まあ、牽制しといたから、もう卑怯なことはしないと思うけど。

なーんか嫌な予感がするんだよね……。


『位置について、用意……』


パン!と発砲音、そして一斉に走り出す2年生5人。

タカハラくんは現在2位。


「頑張れー!タカハラくん!!」


1位は陸上部次期部長なんだっけ?うーん、僅差だけど追いつけそうにないな。

流石に強敵だよねぇ。

次はレイくんだ。

あと50メートル、バトンパスは上手くいくだろうか。


「三ツ瀬!」

「レイくん、頑張って!」


するりとバトンが受け渡され、レイくん。

は、はや……!?

50メートル走のタイムを測る時よりも早い……!

うわあ……!!

レイくんの真剣な表情に思わず見入る。

……っかっこ、よすぎ……!?

観客席もざわざわと騒ぎ出した。

レイくんのイケメンさ、もはや罪。

そして、大差もあっという間に詰めて詰めて、追い越した。


「果音!」

「うん!」


バトンパスのゾーンに入って、レイくんの、いつもより熱い手が私にバトンを渡す。


「果音、いってらっしゃい」


背中越しに、心底楽しそうな声が聞こえた。

ぞくぞくと背中が震える。力がみなぎる。

今なら、何でもできる気がする。


「のんちゃーん!頑張れー!!」


陽向っちの声とレイくんの言葉に背中を押され、私は走り出した。

と、そのとき。


「!」

「果音!!」


ぴゅっ、と横から出てくる足。

表向きには私を追い越そうとしている4組……憎々しげに私を睨む、男。

なるほど、追い越しのときにミスしたっていう言い訳のつもりか。

でも。


「ほっ!!」

「っ!?」


前に手をついてクルッと一回転、そのまま走り出す。

追い越しミスの言い訳が通じるなら、転ぶところだったのでっていう言い訳で通じるでしょ。

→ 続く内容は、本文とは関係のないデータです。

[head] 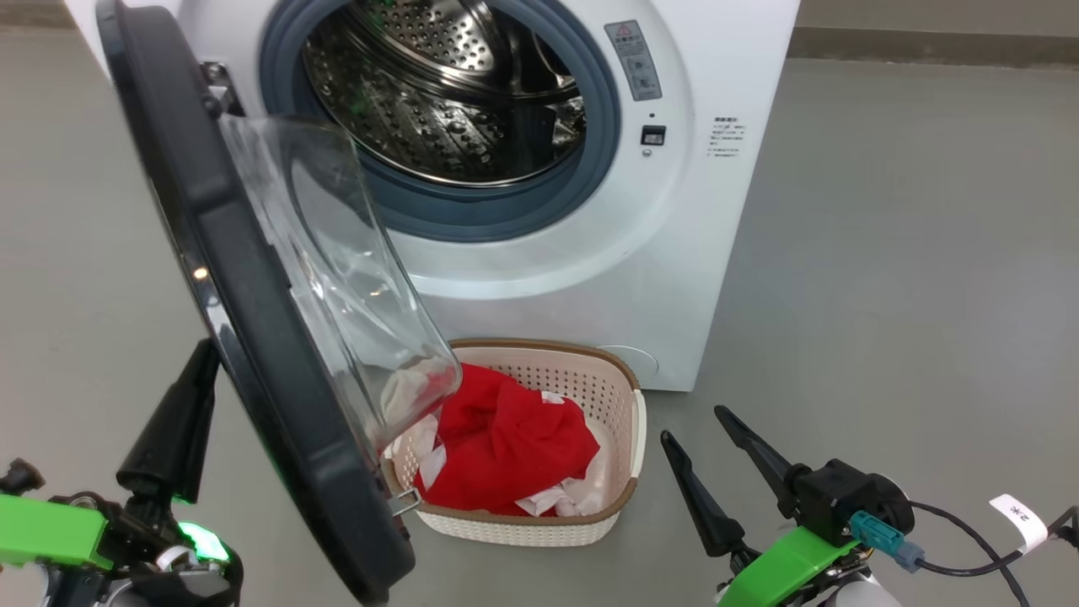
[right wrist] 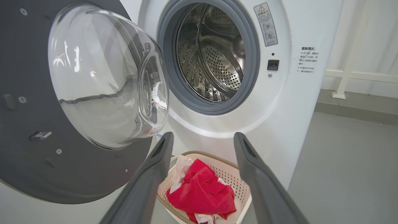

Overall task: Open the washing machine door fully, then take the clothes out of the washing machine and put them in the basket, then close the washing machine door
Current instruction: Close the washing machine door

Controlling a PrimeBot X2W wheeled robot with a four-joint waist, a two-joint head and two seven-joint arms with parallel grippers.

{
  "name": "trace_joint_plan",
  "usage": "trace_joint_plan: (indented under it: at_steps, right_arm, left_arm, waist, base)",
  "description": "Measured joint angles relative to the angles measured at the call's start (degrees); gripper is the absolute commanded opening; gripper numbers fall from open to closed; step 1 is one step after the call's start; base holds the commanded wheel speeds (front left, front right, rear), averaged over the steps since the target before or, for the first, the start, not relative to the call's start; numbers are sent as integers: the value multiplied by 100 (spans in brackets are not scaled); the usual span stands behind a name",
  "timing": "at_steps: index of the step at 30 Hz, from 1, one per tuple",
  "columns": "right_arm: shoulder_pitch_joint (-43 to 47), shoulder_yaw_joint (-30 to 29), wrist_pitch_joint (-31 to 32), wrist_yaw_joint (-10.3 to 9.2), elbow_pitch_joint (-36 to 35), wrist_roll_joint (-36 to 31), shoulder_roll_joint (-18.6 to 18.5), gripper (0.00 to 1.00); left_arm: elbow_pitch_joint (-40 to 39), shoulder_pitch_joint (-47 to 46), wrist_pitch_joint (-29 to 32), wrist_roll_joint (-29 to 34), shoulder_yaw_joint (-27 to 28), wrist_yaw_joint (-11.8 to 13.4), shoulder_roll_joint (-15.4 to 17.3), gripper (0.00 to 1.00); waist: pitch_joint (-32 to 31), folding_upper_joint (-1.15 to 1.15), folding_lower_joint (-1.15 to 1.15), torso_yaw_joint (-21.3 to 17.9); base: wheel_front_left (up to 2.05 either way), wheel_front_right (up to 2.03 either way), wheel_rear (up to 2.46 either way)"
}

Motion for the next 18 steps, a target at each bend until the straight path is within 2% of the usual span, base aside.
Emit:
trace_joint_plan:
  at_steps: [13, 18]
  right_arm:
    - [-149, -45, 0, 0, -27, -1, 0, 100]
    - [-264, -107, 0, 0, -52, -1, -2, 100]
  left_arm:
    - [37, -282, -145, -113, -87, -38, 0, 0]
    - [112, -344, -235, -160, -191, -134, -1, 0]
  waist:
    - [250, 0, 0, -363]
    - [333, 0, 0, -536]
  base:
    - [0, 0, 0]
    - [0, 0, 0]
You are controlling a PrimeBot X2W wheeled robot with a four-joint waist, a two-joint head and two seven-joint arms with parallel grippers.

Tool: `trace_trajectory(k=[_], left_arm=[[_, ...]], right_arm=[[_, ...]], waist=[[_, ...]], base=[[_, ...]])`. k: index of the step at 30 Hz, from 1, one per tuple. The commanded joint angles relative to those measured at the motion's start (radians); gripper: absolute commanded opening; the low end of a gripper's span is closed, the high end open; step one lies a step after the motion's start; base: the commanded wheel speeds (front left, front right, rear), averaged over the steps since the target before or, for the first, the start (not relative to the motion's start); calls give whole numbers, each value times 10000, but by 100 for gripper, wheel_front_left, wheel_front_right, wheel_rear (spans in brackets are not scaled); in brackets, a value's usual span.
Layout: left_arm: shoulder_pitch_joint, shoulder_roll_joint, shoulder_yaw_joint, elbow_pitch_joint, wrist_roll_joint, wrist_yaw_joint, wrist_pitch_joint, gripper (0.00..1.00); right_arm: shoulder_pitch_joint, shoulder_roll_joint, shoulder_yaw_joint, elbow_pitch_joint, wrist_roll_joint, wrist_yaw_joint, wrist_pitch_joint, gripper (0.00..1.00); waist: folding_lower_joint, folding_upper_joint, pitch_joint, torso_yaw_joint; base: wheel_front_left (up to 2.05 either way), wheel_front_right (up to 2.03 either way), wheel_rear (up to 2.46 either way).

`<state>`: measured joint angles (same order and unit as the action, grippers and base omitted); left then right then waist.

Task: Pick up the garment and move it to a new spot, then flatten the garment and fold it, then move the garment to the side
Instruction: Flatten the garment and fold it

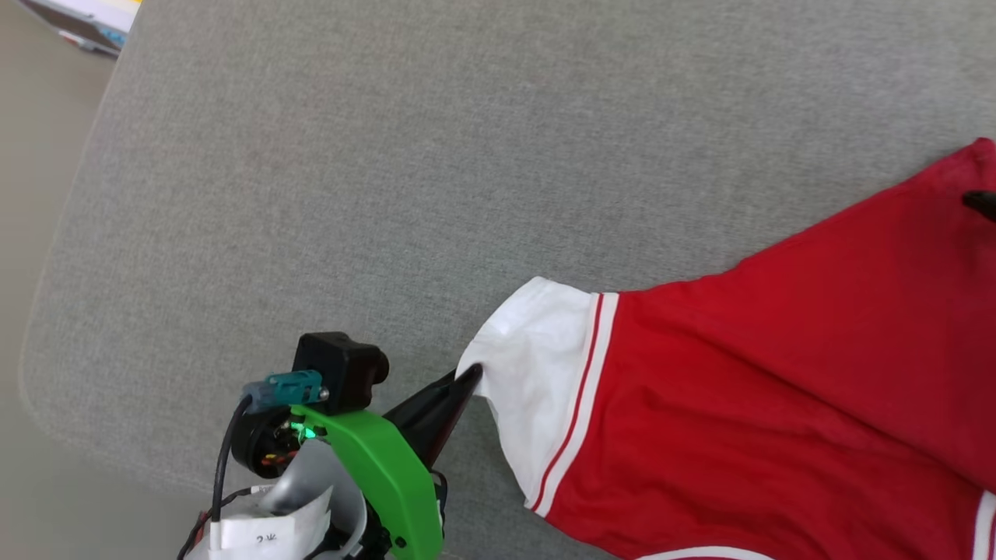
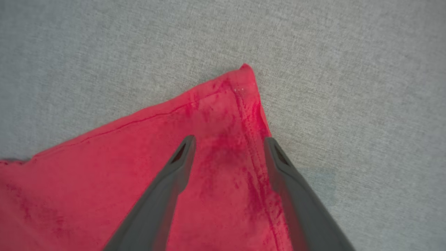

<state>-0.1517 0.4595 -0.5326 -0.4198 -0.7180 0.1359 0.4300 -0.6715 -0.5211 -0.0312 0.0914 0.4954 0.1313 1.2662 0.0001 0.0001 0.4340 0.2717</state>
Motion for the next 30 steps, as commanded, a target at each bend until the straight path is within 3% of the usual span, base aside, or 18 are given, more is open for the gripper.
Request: trace_trajectory(k=[1, 14, 16, 23, 30], left_arm=[[-219, -88, -42, 22, 93, -89, -79, 0], [-487, -344, -282, 330, 55, -337, -247, 0], [-489, -348, -276, 365, 45, -339, -273, 0], [-466, -307, -227, 470, 20, -316, -327, 0], [-442, -269, -125, 578, -50, -294, -411, 0]], right_arm=[[-216, -135, 111, 228, -114, -6, -144, 100], [-217, -638, 1340, 1432, 147, -6, -364, 97], [-86, -728, 1542, 1479, 226, -6, -275, 0], [16, -832, 1649, 1577, 431, -6, -640, 0], [-149, -527, 1478, 1615, 669, -6, -2051, 0]], waist=[[-1, -1, 471, 459], [-1, -1, 692, 690], [-1, -1, 663, 683], [-1, -1, 470, 598], [-1, -1, -151, 320]], base=[[0, 0, 0], [0, 0, 0], [0, 0, 0], [0, 0, 0], [0, 0, 0]])
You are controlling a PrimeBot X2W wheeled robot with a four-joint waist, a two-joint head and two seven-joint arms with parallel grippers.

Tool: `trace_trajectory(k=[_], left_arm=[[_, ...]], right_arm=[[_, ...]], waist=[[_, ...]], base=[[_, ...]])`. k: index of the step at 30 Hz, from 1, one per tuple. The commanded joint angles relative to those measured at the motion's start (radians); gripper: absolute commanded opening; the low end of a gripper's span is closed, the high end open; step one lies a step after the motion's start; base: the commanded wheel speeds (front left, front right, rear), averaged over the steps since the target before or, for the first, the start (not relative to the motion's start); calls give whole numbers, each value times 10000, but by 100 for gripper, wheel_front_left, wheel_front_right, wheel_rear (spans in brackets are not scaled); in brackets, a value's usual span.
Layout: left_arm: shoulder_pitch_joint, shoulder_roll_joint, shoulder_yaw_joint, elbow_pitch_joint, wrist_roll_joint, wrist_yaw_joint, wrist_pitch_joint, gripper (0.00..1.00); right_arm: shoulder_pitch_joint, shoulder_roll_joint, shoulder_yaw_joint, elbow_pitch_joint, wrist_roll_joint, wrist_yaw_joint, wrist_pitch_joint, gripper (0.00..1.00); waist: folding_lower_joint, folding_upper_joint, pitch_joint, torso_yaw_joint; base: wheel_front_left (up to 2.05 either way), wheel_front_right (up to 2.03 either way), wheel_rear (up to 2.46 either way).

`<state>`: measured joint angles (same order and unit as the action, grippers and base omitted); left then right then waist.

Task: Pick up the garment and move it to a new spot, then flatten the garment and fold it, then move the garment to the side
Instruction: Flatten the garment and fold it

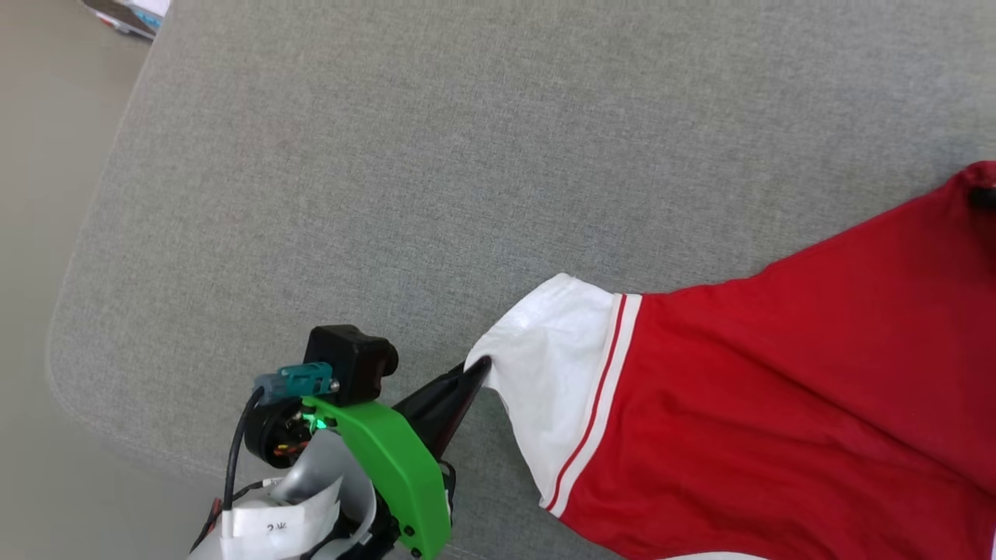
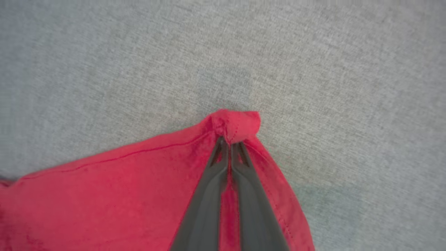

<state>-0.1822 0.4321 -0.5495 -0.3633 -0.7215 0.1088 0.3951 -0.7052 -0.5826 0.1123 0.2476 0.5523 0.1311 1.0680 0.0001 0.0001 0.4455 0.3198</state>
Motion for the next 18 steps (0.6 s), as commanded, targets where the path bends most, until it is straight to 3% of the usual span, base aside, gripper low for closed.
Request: trace_trajectory(k=[1, 12, 18], left_arm=[[-126, 22, 78, 22, -23, -7, -80, 0], [40, 417, 650, -231, -119, 278, -170, 0], [59, 645, 1183, -700, -202, 540, -270, 0]], right_arm=[[192, 113, 43, 53, 141, -4, -217, 0], [499, 158, -259, -221, 691, -4, -1700, 0], [719, 38, -510, -1153, 933, -4, -2274, 0]], waist=[[-1, -1, -378, -217], [-1, -1, -1886, -1132], [-1, -1, -2697, -1835]], base=[[0, 0, 0], [0, 0, 0], [0, 0, 0]])
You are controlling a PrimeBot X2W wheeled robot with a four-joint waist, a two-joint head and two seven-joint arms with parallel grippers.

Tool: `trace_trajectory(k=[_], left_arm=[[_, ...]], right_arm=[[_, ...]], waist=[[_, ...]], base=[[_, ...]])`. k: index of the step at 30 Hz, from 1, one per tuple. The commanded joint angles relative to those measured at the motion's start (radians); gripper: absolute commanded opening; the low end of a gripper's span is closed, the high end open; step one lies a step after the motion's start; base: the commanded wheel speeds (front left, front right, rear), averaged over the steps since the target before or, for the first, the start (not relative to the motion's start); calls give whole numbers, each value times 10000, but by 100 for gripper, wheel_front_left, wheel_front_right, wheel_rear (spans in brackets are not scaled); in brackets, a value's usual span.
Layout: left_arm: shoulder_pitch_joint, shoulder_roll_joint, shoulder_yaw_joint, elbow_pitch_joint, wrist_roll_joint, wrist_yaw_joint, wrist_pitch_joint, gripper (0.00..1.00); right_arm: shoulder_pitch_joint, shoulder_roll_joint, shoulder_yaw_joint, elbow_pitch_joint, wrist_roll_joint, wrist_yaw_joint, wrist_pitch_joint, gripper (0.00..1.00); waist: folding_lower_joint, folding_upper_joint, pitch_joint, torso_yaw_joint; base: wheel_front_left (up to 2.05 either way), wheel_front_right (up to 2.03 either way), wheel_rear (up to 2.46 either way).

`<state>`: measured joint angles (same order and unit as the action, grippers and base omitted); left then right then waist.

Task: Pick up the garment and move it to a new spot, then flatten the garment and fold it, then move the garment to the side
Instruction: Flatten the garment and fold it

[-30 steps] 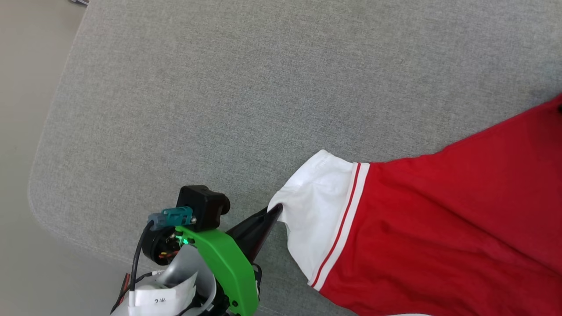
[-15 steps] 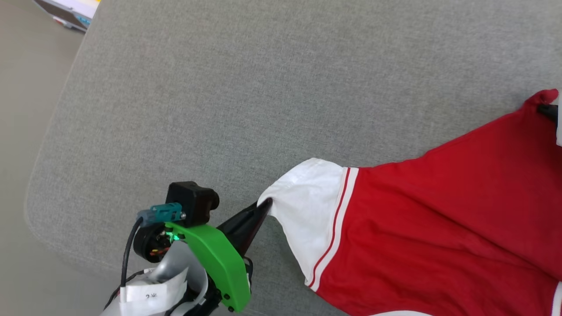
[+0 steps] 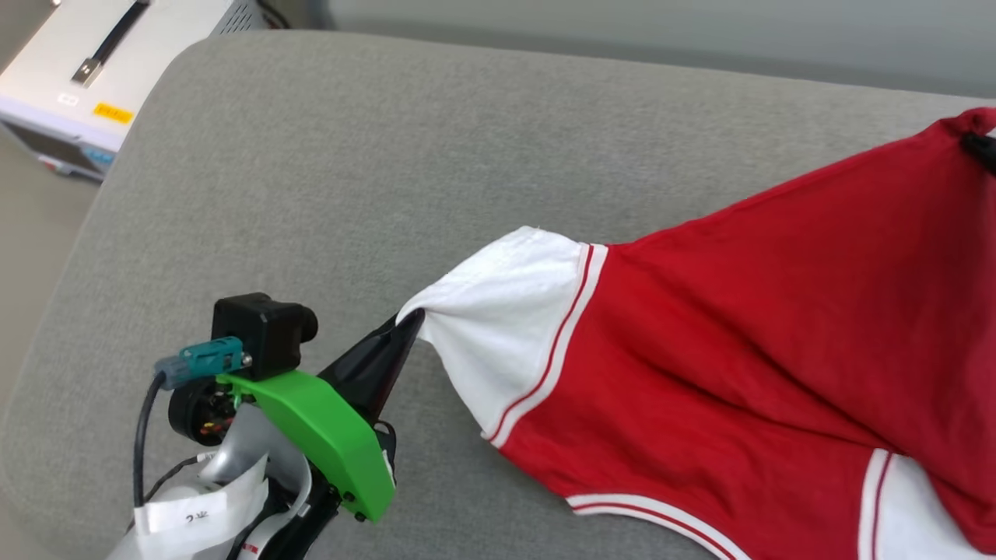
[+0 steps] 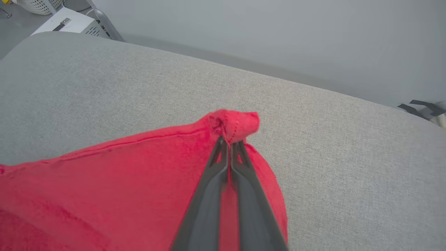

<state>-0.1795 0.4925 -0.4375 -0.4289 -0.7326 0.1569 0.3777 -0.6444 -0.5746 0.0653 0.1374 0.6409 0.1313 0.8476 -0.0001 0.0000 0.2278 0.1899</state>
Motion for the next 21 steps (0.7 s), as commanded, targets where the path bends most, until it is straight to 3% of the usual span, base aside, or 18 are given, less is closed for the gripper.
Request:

そう思いながら全力で走ると、後ろから舌打ちが聞こえた。

負けないよ。多分私が憎らしい別の人がやったんだろうけどさ。

それで負けるほど、私は弱くない。


「いけー!のんちゃん!」


ぐんぐん引き離す。足音が遠ざかる。

遠くから、「早い!」と叫ぶ誰かの声が聞こえた。

前には誰もいない。

そのまま、そのまま。

レイくんが、先のバトンパスゾーンに見えた。

そっか、本来のレイくんはアンカーだっけ。

慎吾くんの分まで走るなんて、すごいなあ。


「レイくん!」


私はレイくんにバトンを渡して、走らんとする背中に笑いかけた。

さっき、レイくんが言ってくれた言葉。


「いってらっしゃい!!」

「……っ!!」


レイくんが、ふっと笑う。

顔を見なくてもわかる。きっと今、レイくんは最高にかっこいい。

不敵な笑みを浮かべているのだろう。

レイくんの背中が遠ざかる。


「やっぱり……速い」


もはや、応援の声も出なかった。

レイくんの独壇場。何かのショーを見ている気分だ。

……やっぱり、レイくん、かっこいいよ。

慎吾くんの代わりを走っておいてさ、まだそんなに走れるんだね。

パアンッ、と1位のゴールを告げる音が聞こえた。

わあっと会場が湧く。

多くのクラスメイトが跳び上がって喜ぶ中、レイくんが真っ先に私を振り返って、笑った。


「……っ」


不敵な笑み、じゃない。

歯を出して、嬉しそうに、楽しそうに。

無邪気な笑顔。

ザクッ!と、何かが私の心臓に刺さった心地がした。

笑い返して、胸のあたりでぎゅっと手を握る。

何も考えられなくて。いろいろ、全部頭からすっぽ抜けて。

レイくんのことしか、頭になかった。


「っあ!そうだ、得点!」


我に返ると、2位、3位……と他もゴールして、ちょうど選抜リレーが終わる。

点数板が変わった。


1位、赤組。


逆転して頂点に君臨した私たちのクラスが、そこにあった。